Le processus de cryptage hybride peut être décrit en trois étapes :

  • Gestion des clés : dans les méthodes hybrides, le cryptage symétrique d'un message est encadré par une méthode de cryptage asymétrique. Pour cela, il faut générer à la fois des touches asymétriques (a) et symétriques (b) :

    • Avant la transmission des données chiffrées, les deux partenaires de communication génèrent une paire de clés asymétrique : une clé publique et une clé privée. Par la suite, les clés publiques sont échangées et sécurisées au mieux par un mécanisme d'authentification. La paire de clés asymétriques est utilisée pour chiffrer et décrypter une clé de session symétrique et est généralement utilisée plusieurs fois.

    • Le chiffrement et le déchiffrement du texte clair se fait à l'aide de la clé de session symétrique. Il est régénéré par l'expéditeur d'un message lors de chaque processus de cryptage.
  • Cryptage : si un message (complet) doit être transmis de manière sécurisée sur Internet, l'expéditeur génère d'abord une clé de session symétrique avec laquelle les données utilisateur sont cryptées. Ensuite, la clé publique du destinataire est utilisée pour chiffrer la clé de session de manière asymétrique. Les données de l'utilisateur et la clé symétrique sont ainsi disponibles sous forme cryptée et peuvent être envoyées sans hésitation.
  • Décryptage : si un texte secret est reçu par le destinataire avec la clé de session cryptée, le destinataire utilise sa clé privée pour décrypter asymétriquement la clé de session. Ceci est ensuite utilisé pour décrypter les données utilisateur cryptées symétriquement.

Selon ce schéma, une méthode de cryptage efficace peut être mise en œuvre et même de grandes quantités de données d'utilisateur peuvent être cryptées et décryptées de manière sécurisée et à grande vitesse. Puisque seule une courte clé de session est cryptée de manière asymétrique, les temps de calcul relativement longs des algorithmes asymétriques ne sont pas pertinents pour le cryptage hybride.

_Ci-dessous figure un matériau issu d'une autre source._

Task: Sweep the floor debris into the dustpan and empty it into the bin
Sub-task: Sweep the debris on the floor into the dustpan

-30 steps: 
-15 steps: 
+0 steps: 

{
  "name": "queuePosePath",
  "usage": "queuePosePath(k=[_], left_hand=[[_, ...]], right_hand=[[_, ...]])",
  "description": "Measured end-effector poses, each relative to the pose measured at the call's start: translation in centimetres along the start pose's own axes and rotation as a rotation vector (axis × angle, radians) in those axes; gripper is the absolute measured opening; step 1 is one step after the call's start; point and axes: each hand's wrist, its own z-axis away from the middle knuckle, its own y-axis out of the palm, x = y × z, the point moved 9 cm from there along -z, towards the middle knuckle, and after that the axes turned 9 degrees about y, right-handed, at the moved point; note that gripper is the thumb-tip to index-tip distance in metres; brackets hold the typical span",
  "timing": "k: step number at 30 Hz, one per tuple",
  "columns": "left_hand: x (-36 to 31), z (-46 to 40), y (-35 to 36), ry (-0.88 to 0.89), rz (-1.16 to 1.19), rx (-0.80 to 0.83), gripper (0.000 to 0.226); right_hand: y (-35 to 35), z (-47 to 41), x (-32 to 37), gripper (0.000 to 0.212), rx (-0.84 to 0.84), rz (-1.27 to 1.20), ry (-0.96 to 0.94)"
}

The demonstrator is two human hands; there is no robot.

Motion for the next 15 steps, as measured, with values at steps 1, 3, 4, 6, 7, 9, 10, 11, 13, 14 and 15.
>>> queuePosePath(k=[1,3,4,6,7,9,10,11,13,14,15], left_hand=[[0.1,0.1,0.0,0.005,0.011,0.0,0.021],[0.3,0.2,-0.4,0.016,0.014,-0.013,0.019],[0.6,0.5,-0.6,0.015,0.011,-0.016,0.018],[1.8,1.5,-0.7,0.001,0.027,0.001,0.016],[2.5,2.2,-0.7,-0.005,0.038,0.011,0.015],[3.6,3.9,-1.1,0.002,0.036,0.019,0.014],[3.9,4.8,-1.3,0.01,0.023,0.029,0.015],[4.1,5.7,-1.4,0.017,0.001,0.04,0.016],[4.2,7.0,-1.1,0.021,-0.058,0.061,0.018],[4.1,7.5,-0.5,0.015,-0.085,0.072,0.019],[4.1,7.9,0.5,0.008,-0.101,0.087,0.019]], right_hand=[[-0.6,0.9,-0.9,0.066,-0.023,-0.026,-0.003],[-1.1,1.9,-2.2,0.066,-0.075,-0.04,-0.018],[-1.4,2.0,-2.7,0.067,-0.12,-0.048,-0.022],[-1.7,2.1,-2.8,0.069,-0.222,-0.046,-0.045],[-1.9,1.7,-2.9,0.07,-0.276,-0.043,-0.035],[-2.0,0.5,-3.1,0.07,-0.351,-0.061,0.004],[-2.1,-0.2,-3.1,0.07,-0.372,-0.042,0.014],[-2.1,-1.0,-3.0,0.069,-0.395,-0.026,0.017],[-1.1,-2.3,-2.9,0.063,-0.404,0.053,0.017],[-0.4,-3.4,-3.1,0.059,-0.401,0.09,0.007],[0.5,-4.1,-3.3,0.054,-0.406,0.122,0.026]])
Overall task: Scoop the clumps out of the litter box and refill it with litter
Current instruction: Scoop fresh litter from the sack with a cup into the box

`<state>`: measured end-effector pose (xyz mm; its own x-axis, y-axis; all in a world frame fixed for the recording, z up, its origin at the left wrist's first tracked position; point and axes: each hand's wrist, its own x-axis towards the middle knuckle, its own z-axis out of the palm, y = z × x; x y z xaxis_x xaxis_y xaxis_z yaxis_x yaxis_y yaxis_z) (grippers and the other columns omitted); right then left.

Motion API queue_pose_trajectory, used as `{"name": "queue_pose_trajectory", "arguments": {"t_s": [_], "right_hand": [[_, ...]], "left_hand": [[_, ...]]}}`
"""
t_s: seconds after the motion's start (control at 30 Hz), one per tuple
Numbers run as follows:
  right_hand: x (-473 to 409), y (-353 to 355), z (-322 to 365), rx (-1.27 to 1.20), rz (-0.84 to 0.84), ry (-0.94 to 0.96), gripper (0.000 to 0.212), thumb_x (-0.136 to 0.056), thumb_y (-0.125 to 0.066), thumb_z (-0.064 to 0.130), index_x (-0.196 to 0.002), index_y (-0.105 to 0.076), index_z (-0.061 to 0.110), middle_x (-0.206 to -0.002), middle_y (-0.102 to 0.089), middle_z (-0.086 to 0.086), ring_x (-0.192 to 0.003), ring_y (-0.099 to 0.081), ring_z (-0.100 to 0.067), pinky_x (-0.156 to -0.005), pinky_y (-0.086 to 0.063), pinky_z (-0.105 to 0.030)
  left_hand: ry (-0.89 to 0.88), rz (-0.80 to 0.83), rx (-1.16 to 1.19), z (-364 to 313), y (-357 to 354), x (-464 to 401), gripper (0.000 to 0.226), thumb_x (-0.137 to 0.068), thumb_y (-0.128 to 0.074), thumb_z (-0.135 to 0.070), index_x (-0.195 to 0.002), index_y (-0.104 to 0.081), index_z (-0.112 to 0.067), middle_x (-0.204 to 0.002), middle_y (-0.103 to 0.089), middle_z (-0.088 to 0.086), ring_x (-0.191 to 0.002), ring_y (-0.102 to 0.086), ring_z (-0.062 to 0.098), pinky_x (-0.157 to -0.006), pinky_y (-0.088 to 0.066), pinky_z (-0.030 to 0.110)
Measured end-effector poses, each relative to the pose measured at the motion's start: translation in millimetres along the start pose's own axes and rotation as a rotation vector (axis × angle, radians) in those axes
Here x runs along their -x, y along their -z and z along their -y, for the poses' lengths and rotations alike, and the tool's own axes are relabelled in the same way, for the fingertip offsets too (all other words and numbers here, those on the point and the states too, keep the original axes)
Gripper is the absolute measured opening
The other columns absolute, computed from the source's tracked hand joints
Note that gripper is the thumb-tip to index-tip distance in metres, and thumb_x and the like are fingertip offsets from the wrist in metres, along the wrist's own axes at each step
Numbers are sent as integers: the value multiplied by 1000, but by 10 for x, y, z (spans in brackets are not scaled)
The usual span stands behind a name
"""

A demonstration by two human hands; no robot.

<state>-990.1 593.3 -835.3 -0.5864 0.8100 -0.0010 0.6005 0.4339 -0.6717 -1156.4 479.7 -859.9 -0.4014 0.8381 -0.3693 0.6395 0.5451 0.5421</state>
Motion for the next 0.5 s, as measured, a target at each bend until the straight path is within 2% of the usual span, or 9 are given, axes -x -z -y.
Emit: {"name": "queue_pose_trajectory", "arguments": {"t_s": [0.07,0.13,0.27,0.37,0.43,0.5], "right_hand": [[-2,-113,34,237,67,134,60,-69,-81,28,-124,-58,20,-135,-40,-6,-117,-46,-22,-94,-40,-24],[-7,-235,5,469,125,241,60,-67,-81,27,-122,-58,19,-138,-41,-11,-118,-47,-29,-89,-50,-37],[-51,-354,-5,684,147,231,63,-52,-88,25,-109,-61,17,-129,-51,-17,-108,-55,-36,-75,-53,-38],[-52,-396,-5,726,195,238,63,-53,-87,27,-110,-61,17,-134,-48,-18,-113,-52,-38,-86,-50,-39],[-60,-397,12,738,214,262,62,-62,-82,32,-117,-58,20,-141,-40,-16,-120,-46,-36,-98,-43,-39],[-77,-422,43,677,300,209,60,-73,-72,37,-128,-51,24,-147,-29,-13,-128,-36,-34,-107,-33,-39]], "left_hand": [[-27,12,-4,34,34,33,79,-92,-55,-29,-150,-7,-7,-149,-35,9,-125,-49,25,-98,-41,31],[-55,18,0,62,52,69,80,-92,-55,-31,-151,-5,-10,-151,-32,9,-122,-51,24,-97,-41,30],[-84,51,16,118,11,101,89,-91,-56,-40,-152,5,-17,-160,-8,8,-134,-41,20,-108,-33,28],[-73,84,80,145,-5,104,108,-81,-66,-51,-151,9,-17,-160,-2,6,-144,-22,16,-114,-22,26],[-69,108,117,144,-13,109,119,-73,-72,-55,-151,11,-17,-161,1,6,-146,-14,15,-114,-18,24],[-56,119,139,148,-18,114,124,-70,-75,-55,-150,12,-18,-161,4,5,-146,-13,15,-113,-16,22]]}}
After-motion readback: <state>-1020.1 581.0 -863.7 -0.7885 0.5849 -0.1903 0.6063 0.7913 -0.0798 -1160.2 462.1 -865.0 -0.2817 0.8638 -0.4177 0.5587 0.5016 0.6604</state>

Le problème de distribution des clés du chiffrement symétrique est réduit au problème de l'authentification utilisateur par le chiffrement asymétrique de la clé de session. Comme pour les systèmes cryptographiques purement asymétriques, ceci peut être résolu par des signatures numériques et des certificats.

Des méthodes de cryptage hybrides sont utilisées sous forme d'IPSec pour la communication sécurisée sur des réseaux IP non sécurisés. Le protocole Hypertext Transfer Protocol Secure (HTTPS) repose également sur un protocole de cryptage hybride avec TLS/SSL qui combine des systèmes de cryptage symétrique et asymétrique. En outre, la mise en œuvre de la méthode hybride est à la base des normes de cryptage telles que Pretty Good Privacy (PGP), GnuPG et S/MIME, qui sont utilisées dans le cryptage des emails.

L’une des combinaisons courantes dans le cryptage hybride est le cryptage symétrique des données utilisateur via AES et le cryptage asymétrique ultérieur de la clé de session via RSA. Alternativement, la clé de session peut être négociée en utilisant la méthode Diffie-Hellman. Ceci peut fournir une sécurité avancée en tant que Diffie-Hellman éphémère, mais il est vulnérable aux attaques de l'homme du milieu. Le cryptosystème Elgamal remplace l'algorithme RSA. La méthode des clés publiques développée par Taher Elgamal en 1985 est également basée sur l'idée de l'échange de clés Diffie-Hellman et est utilisée dans la version actuelle du programme de chiffrement PGP.